Task goal: Where the listing below reaches the line containing "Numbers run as", start writing out lines exactly, and stop once the line containing "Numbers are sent" has been written.

-------- Task material

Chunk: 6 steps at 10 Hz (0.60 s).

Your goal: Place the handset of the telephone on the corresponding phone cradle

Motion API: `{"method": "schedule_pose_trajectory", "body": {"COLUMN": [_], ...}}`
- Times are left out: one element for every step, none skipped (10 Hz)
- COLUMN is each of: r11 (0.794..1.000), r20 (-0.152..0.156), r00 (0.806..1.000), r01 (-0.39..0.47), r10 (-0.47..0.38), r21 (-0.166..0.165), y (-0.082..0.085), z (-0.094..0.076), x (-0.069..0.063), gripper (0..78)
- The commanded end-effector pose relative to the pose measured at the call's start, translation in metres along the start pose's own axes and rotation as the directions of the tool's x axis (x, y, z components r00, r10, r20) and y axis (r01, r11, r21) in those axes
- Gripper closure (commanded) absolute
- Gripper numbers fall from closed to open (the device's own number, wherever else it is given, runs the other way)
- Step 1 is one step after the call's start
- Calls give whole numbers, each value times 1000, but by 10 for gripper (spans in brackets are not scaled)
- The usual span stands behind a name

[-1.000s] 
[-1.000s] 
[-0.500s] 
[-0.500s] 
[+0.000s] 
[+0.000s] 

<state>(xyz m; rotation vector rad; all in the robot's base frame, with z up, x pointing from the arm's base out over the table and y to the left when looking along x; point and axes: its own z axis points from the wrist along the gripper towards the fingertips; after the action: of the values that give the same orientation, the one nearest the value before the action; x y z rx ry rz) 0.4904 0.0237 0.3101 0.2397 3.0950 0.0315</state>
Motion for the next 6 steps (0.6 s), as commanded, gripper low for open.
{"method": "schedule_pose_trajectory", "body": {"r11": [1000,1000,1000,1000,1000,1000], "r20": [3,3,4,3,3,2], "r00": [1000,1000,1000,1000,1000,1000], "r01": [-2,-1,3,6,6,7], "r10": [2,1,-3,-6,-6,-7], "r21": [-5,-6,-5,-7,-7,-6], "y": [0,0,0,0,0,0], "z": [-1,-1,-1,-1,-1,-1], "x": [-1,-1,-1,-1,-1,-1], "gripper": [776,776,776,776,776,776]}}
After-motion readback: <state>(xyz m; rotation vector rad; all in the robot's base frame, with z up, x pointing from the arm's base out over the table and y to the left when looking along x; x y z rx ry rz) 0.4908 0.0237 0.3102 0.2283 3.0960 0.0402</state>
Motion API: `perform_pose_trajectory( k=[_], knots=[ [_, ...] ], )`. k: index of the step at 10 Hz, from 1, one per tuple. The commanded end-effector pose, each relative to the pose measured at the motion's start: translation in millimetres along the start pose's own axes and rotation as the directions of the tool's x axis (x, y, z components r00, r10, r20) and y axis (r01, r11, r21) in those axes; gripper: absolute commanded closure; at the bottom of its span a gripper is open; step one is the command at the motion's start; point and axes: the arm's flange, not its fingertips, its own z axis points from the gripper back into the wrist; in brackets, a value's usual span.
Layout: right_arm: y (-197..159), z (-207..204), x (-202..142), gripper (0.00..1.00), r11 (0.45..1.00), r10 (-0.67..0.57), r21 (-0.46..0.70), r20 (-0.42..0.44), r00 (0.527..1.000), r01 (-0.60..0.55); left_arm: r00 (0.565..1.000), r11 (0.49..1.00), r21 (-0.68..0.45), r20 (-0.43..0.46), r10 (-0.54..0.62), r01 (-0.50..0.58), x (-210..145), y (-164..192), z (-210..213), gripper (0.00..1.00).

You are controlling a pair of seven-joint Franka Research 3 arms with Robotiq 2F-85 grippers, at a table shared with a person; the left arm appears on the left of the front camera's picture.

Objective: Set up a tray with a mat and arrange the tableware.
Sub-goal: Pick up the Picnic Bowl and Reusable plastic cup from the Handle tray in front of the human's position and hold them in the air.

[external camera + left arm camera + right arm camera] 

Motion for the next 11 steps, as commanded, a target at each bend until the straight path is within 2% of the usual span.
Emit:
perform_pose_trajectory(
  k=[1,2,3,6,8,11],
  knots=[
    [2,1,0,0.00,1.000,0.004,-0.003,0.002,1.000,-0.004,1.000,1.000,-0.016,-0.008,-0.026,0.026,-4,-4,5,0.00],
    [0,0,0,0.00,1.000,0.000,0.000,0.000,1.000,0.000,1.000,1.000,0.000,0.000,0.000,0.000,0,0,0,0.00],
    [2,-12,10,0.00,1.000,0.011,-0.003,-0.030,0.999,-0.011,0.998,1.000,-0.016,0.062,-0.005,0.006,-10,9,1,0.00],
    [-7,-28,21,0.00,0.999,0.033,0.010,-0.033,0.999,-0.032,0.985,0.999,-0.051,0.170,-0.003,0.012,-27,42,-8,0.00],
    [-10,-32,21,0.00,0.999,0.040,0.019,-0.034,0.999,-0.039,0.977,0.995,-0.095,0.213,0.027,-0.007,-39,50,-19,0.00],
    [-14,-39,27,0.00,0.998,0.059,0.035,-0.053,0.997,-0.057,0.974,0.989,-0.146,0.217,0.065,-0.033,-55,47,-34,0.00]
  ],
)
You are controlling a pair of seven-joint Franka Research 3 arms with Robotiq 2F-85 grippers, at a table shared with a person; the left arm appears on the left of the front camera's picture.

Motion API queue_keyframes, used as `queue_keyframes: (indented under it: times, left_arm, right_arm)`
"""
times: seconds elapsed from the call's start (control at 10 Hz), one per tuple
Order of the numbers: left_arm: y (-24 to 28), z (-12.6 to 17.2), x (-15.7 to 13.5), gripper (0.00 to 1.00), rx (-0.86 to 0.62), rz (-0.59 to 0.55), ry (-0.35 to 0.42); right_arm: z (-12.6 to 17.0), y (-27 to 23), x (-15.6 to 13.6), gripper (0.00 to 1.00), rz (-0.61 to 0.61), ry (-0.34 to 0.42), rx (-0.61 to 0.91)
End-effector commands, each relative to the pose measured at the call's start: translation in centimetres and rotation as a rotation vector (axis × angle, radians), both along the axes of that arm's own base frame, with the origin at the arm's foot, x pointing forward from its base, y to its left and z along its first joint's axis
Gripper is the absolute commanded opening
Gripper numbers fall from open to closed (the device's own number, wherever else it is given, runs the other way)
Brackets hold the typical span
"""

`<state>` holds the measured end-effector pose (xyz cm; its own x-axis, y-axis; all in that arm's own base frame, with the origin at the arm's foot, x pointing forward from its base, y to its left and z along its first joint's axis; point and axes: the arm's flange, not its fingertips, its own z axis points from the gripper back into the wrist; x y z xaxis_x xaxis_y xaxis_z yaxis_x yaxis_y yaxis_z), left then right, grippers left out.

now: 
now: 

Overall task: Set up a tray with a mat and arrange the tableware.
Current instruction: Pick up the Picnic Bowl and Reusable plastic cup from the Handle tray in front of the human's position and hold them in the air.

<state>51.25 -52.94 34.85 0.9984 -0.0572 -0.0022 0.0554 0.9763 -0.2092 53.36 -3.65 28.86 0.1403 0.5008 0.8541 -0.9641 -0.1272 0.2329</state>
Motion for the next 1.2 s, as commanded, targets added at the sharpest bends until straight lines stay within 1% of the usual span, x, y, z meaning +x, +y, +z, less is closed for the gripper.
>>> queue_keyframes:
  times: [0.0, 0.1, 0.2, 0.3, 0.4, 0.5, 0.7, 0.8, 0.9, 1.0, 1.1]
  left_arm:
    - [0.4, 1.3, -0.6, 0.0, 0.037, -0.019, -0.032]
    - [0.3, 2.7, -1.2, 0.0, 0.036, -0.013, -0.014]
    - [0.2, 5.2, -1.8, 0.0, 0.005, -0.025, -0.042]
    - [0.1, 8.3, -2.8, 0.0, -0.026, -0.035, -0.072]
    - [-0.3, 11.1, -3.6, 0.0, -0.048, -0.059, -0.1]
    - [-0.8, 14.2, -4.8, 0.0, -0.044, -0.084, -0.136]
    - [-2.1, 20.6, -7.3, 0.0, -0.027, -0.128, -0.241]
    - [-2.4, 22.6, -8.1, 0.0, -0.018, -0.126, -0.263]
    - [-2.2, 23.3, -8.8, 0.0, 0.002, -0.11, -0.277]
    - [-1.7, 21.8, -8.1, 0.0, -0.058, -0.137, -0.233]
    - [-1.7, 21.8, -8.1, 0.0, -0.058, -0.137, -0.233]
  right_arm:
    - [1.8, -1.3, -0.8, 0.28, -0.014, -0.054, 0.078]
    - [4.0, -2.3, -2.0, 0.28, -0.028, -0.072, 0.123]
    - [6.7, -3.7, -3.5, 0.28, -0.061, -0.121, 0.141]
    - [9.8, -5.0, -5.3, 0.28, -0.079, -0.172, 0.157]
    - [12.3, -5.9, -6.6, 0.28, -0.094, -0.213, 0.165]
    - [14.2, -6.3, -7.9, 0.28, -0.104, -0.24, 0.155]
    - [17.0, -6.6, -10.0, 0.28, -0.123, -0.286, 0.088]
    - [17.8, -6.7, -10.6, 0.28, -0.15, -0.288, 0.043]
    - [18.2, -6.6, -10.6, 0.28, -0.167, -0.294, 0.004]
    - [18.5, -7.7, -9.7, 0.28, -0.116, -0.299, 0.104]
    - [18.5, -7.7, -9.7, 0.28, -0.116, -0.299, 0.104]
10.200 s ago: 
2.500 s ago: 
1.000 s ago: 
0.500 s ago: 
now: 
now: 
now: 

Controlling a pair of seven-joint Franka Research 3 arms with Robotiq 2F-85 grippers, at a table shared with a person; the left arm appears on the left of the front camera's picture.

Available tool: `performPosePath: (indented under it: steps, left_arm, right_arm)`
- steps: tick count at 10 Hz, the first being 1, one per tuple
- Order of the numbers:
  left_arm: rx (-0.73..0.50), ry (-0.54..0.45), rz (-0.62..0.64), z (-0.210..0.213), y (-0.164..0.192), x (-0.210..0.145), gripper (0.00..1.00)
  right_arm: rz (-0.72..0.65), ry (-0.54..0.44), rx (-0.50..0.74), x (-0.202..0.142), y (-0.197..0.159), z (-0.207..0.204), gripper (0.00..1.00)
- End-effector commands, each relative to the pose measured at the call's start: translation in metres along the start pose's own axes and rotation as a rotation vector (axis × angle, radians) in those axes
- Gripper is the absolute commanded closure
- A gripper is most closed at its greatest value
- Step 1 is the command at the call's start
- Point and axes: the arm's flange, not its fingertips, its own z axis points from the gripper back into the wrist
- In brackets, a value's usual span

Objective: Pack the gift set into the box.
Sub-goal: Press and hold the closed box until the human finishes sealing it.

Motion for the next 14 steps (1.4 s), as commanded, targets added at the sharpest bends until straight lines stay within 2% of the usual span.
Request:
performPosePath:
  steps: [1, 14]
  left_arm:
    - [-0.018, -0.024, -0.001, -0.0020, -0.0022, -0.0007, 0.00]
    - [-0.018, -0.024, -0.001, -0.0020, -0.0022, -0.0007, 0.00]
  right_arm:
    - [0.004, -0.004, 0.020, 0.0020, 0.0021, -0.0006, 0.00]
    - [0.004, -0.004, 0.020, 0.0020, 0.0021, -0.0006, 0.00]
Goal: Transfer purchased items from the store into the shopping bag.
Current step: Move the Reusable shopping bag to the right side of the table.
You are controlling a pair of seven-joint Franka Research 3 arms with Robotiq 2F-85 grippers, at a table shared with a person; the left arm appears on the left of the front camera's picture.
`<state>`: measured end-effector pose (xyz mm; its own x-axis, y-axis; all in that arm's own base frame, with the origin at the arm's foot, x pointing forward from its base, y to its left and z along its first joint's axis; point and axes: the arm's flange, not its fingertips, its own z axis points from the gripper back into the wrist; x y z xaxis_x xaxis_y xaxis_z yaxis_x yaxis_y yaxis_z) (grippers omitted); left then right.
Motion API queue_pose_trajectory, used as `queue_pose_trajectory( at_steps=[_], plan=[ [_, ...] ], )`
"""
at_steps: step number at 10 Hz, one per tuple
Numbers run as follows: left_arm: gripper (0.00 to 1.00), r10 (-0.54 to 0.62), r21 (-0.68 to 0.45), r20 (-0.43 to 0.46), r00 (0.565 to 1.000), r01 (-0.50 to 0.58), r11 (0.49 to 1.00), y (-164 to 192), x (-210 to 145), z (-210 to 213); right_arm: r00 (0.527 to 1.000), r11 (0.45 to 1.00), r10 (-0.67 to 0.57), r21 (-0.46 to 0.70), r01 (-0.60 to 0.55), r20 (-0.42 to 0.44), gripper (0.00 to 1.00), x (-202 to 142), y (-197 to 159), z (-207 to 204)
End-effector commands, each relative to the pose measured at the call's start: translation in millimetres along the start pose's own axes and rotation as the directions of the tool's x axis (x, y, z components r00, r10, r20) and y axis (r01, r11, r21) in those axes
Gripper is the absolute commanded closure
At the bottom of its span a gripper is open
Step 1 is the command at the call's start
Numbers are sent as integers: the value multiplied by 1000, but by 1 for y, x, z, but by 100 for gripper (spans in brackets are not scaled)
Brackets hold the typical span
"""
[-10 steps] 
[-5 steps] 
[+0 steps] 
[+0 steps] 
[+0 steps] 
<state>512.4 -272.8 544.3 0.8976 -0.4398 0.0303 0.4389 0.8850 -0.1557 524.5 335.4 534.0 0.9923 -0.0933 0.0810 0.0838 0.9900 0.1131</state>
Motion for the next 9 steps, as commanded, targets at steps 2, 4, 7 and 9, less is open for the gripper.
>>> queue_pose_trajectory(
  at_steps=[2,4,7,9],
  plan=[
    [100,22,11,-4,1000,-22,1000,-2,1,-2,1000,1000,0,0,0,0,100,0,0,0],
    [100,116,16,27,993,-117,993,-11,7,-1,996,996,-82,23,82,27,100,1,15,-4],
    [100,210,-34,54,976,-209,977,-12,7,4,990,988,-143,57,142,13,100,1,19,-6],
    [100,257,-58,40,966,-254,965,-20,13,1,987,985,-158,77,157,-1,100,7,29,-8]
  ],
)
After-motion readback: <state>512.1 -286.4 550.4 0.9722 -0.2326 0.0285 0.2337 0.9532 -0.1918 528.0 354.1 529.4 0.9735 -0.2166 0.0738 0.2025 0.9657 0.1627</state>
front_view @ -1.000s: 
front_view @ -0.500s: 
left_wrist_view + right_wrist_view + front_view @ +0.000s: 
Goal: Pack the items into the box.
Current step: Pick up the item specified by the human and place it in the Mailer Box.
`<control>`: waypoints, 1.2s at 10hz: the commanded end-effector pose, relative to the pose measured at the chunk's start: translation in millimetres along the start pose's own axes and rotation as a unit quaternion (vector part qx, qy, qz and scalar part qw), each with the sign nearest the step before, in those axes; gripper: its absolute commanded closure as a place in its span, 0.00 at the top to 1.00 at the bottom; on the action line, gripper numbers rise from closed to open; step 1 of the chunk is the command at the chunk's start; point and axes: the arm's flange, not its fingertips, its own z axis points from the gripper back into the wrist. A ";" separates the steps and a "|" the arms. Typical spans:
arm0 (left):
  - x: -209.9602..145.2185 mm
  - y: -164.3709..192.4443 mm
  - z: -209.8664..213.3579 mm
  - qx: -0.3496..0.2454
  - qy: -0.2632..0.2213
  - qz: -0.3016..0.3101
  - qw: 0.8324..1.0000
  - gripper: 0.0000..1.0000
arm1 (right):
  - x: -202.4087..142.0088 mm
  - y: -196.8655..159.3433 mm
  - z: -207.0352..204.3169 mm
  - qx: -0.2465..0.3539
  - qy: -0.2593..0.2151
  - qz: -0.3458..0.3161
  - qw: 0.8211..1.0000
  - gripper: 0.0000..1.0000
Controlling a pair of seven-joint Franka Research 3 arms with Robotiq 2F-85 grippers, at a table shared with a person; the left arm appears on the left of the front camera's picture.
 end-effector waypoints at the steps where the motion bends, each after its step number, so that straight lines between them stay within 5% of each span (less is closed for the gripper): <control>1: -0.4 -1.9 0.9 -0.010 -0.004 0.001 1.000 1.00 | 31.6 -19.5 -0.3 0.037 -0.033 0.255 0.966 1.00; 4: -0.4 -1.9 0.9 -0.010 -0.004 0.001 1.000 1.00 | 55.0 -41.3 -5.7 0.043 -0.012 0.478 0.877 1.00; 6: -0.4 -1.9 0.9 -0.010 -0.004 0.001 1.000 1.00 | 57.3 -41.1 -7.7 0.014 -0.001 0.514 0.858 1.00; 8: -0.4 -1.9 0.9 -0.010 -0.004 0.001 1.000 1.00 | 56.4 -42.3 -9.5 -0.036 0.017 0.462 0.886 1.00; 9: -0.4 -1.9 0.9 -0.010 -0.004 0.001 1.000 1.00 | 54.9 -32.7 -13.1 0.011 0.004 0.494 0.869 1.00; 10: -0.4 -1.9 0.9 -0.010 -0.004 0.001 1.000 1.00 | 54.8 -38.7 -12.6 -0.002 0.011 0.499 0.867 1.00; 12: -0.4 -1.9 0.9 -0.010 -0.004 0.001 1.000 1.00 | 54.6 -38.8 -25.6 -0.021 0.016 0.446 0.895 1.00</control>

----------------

Task output:
Numbers run as follows: left_arm: gripper (0.00 to 1.00), r10 (-0.54 to 0.62), r21 (-0.68 to 0.45), r20 (-0.43 to 0.46), r00 (0.565 to 1.000), r01 (-0.50 to 0.58), r11 (0.49 to 1.00), y (-164 to 192), x (-210 to 145), z (-210 to 213); right_arm: r00 (0.527 to 1.000), r11 (0.45 to 1.00), r10 (-0.67 to 0.57), r21 (-0.46 to 0.70), r01 (-0.60 to 0.55), r20 (-0.42 to 0.44), gripper (0.00 to 1.00), x (-202 to 142), y (-197 to 159), z (-207 to 204)
End-effector commands, each relative to the pose measured at the call's start: translation in millimetres along the start pose's own axes and rotation as the directions of the tool's x axis (x, y, z components r00, r10, r20) and y axis (r01, r11, r21) in those axes
Gripper is the absolute commanded closure
At the bottom of its span a gripper is open
Step 1 is the command at the call's start
Numbers are sent as integers: the value multiplied by 1000, but by 1 for y, x, z, but by 100 for gripper (spans in brackets are not scaled)

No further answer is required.